TASK TO CARRY OUT =
Read through the material below and find each line that has the word "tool"; copy it.

GIVEN DATA =
....
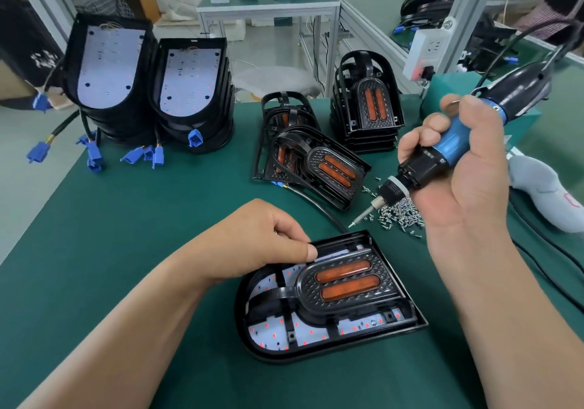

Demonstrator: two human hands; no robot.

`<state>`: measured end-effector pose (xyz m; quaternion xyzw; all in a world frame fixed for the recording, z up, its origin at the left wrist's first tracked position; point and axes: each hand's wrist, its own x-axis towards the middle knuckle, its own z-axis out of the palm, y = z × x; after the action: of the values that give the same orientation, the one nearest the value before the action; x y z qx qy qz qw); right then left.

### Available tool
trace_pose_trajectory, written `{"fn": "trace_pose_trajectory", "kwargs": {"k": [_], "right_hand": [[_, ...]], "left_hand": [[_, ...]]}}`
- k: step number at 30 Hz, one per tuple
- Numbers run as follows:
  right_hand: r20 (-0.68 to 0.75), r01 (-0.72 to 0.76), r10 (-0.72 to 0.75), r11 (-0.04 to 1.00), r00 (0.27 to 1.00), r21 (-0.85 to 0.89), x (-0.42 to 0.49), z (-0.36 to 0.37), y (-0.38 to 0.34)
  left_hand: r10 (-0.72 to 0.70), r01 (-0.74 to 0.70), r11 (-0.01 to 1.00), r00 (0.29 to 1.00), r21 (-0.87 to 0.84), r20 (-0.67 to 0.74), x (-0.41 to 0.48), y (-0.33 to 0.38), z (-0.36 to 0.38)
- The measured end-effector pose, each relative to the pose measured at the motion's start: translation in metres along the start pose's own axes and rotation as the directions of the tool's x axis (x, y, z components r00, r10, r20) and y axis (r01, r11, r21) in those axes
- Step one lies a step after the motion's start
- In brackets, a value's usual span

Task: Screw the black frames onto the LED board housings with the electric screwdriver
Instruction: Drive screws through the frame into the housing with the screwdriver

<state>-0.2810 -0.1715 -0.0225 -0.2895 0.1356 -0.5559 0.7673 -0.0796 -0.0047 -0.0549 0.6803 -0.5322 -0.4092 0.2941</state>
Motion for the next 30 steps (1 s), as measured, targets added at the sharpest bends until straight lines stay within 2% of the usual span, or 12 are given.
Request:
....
EXERCISE ANSWER =
### Available tool
- The measured end-effector pose, each relative to the pose measured at the motion's start: translation in metres along the start pose's own axes and rotation as the directions of the tool's x axis (x, y, z components r00, r10, r20) and y axis (r01, r11, r21) in those axes

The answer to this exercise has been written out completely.